INTERMEDIATE PROBABILITY - A Computational Approach
Intermediate Probability is the natural extension of the author's Fundamental Probability. It details several highly important topics, from standard ones such as order statistics, multivariate normal, and convergence concepts, to more advanced ones which are usually not addressed at this mathematical level, or have never previously appeared in textbook form. The author adopts a computational approach throughout, allowing the reader to directly implement the methods, thus greatly enhancing the learning experience and clearly illustrating the applicability, strengths, and weaknesses of the theory.
Places great emphasis on the numeric computation of convolutions of random variables, via numeric integration, inversion theorems, fast Fourier transforms, saddlepoint approximations, and simulation.
Provides introductory material to required mathematical topics such as complex numbers, Laplace and Fourier transforms, matrix algebra, confluent hypergeometric functions, digamma functions, and Bessel functions.
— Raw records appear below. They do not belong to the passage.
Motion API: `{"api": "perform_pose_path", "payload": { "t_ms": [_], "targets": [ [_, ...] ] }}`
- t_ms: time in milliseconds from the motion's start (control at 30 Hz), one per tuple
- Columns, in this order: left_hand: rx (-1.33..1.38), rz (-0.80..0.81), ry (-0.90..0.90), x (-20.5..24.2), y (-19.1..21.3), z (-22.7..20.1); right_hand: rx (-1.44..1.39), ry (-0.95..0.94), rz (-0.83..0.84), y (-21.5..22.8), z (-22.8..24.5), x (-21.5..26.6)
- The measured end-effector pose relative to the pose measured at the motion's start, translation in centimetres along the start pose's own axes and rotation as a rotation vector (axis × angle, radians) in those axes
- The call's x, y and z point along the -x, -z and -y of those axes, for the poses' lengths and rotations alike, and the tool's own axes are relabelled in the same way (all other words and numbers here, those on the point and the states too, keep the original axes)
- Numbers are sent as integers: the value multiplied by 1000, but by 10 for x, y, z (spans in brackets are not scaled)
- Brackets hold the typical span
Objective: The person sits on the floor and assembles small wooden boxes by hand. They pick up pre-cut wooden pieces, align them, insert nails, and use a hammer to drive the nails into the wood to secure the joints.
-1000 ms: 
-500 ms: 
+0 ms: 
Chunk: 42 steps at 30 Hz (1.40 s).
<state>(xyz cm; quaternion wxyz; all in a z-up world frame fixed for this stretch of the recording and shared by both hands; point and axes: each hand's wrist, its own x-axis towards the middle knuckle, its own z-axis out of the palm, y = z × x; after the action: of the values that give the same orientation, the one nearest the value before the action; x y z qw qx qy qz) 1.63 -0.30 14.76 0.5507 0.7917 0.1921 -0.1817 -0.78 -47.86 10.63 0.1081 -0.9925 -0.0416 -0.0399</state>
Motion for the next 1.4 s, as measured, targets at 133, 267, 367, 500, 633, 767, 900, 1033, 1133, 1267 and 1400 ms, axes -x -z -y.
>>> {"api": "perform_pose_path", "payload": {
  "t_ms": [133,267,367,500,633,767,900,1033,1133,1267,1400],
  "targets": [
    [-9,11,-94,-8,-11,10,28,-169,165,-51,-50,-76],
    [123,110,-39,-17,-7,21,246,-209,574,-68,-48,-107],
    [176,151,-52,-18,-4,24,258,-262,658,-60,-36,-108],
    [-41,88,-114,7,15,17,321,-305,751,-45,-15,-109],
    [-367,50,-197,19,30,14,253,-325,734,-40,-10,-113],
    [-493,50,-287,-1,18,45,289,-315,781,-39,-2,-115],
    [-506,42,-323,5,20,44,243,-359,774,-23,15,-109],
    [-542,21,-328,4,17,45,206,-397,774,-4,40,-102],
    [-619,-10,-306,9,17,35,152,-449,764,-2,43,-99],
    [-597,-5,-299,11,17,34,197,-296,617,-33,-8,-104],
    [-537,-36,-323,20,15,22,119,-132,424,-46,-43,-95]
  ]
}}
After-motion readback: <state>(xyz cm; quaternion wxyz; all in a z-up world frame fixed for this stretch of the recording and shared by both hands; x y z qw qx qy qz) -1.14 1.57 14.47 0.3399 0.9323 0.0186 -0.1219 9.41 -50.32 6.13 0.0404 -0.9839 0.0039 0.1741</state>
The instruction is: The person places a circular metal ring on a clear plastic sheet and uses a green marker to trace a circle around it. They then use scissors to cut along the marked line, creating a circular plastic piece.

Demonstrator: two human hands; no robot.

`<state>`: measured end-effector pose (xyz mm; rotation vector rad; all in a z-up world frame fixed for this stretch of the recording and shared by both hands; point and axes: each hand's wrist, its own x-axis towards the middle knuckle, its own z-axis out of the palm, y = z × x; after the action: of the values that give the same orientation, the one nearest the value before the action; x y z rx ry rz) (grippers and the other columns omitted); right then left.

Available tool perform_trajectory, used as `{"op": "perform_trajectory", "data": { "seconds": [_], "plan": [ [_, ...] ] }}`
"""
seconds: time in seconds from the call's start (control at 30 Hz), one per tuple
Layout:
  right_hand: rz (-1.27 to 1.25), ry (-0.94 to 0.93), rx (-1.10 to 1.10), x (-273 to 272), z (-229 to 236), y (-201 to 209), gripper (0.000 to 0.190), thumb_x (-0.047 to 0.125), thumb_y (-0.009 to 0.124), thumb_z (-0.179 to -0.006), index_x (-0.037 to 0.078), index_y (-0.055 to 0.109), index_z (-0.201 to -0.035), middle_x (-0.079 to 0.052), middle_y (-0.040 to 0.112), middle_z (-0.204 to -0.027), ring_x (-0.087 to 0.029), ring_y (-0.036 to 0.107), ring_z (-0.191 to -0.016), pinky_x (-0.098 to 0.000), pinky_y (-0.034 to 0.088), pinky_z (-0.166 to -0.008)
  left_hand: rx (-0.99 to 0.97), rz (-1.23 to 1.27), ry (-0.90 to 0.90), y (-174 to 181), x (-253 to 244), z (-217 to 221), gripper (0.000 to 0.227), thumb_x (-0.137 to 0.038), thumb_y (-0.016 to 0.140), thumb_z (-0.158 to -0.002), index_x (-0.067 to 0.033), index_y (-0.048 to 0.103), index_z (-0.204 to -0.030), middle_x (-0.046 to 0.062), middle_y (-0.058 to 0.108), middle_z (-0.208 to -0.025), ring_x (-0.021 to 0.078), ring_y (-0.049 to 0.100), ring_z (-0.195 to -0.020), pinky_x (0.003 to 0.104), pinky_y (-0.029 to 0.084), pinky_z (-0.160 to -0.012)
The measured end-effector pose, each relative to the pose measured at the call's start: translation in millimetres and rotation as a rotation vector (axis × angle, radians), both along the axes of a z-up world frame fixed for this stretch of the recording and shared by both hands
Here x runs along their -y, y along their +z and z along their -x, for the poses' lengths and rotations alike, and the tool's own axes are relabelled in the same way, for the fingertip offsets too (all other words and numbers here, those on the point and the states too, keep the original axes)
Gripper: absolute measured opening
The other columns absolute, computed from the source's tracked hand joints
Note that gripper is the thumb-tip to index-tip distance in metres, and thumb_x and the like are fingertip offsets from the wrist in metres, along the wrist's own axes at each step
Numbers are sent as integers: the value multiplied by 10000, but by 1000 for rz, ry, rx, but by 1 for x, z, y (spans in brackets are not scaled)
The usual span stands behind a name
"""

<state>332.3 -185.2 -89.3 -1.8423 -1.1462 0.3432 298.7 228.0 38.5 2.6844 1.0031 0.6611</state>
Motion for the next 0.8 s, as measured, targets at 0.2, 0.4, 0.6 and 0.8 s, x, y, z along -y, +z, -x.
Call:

Presents full derivation and numerous computational methods of the stable Paretian and the singly and doubly non-central distributions.
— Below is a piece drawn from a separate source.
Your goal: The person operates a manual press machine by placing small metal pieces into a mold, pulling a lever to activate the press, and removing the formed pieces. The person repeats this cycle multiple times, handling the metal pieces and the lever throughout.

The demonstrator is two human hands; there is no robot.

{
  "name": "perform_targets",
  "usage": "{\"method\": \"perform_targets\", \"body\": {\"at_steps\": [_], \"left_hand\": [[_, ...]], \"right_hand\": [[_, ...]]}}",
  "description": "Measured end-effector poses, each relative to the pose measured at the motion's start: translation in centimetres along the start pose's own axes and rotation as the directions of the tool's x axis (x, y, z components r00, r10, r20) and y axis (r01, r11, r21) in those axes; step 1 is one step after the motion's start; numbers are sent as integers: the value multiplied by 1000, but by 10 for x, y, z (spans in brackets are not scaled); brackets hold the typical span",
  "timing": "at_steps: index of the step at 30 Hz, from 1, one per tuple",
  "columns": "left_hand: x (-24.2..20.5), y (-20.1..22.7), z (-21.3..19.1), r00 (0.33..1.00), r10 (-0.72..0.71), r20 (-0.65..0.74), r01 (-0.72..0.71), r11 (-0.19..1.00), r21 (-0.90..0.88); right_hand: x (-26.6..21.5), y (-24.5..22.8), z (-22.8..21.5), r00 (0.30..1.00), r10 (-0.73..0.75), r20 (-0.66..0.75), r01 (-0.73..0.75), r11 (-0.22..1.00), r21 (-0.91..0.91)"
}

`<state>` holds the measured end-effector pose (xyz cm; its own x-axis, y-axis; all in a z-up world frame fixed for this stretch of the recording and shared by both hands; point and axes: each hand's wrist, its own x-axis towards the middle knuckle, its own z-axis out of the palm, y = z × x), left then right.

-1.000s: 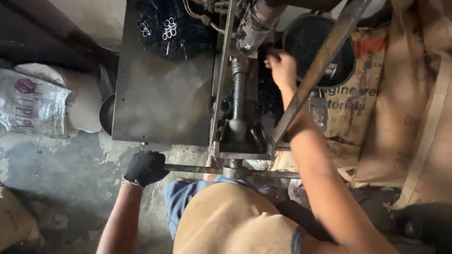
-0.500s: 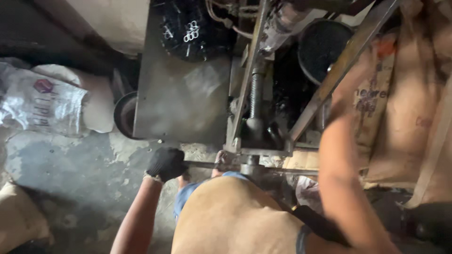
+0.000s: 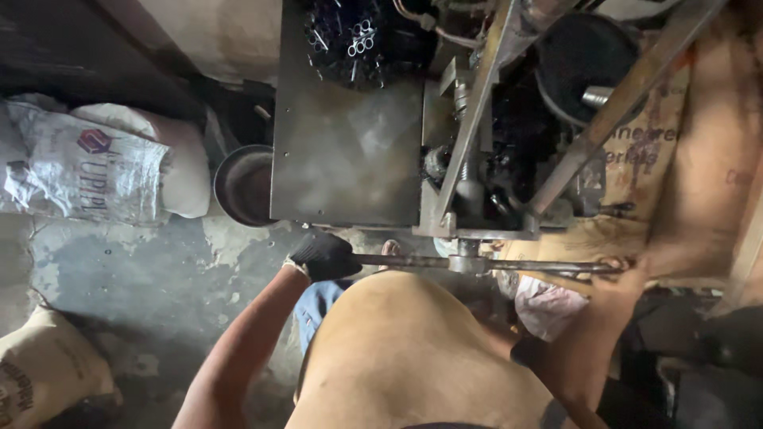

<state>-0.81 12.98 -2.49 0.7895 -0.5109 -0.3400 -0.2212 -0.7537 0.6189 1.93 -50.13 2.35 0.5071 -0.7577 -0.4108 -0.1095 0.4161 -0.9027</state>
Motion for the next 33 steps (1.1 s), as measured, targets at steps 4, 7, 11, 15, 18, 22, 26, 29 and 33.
{"method": "perform_targets", "body": {"at_steps": [4, 7, 11, 15, 18, 22, 26, 29, 33], "left_hand": [[6, -8, 6, 999, 43, 30, -46, 994, 103], [16, -28, 32, 997, 31, 68, -37, 996, 80], [52, -48, 90, 997, 11, 77, -18, 995, 93], [95, -23, 129, 999, -46, 23, 36, 949, 313], [91, -1, 117, 970, 196, -140, -210, 974, -88], [66, 5, 38, 950, 307, -56, -271, 725, -633], [31, -20, -37, 957, 45, -286, -213, 776, -593], [11, -29, -52, 929, -48, -366, -245, 662, -708], [-1, -33, -46, 937, -37, -348, -256, 605, -754]], "right_hand": [[-16, -10, 3, 999, 42, 1, -42, 989, 139], [-18, -28, -1, 999, -31, -15, 33, 981, 192], [-20, -62, -9, 990, -138, 21, 126, 947, 295], [-59, -70, -27, 932, -316, 176, 217, 878, 427], [-111, -40, -23, 863, -506, 19, 503, 861, 79], [-219, 64, 45, 769, -359, 530, 582, 735, -347], [-311, 175, 143, -163, 112, 980, 986, 50, 158], [-318, 231, 161, 110, 148, 983, 981, 143, -131], [-242, 254, 111, 523, 50, 851, 851, 29, -525]]}}
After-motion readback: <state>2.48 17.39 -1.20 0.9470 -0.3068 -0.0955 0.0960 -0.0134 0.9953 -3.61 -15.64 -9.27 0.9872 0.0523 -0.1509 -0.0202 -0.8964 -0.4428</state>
A whole chapter is dedicated to mean-variance mixtures, NIG, GIG, generalized hyperbolic and numerous related distributions.
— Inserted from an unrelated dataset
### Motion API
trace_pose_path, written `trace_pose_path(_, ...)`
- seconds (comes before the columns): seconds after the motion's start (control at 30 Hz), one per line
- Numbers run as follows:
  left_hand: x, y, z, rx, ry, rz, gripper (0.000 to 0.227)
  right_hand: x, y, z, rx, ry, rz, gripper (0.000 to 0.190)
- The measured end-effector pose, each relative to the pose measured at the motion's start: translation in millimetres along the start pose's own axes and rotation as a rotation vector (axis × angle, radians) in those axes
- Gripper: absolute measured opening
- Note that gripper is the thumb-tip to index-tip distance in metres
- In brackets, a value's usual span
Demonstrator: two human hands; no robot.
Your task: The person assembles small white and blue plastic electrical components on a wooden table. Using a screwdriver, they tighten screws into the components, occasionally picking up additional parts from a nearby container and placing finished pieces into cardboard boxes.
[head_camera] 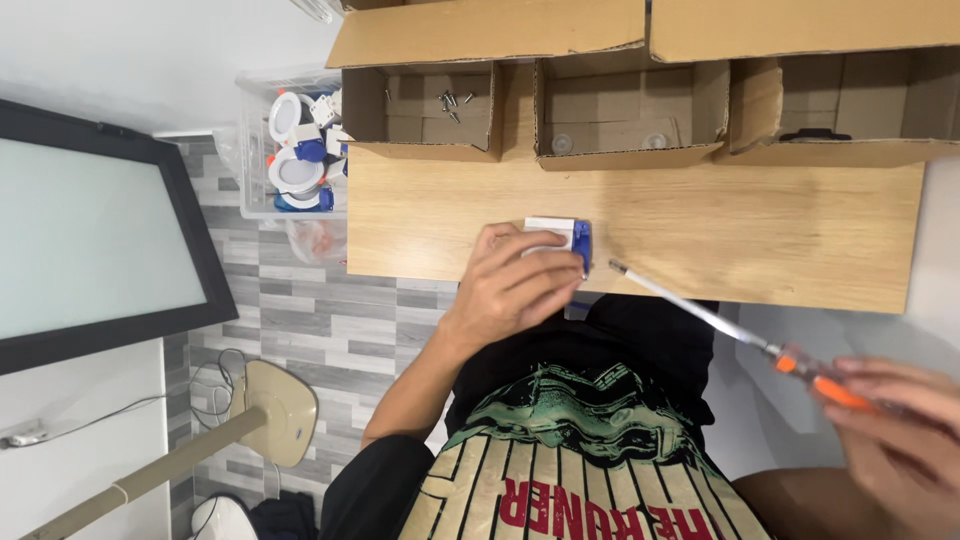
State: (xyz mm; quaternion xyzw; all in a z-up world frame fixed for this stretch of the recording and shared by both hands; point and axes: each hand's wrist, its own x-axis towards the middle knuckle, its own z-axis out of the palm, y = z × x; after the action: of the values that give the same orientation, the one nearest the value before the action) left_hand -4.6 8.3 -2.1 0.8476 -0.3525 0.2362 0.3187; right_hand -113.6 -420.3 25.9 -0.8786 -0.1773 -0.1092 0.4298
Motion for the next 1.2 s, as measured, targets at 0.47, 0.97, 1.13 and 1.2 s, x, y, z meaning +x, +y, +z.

A whole chapter is dedicated to nesting, generalizing, and asymmetric extensions of popular distributions, as have become popular in empirical finance and other applications.
Provides all essential programming code in Matlab and R.
The user-friendly style of writing and attention to detail means that self-study is easily possible, making the book ideal for senior undergraduate and graduate students of mathematics, statistics, econometrics, finance, insurance, and computer science, as well as researchers and professional statisticians working in these fields.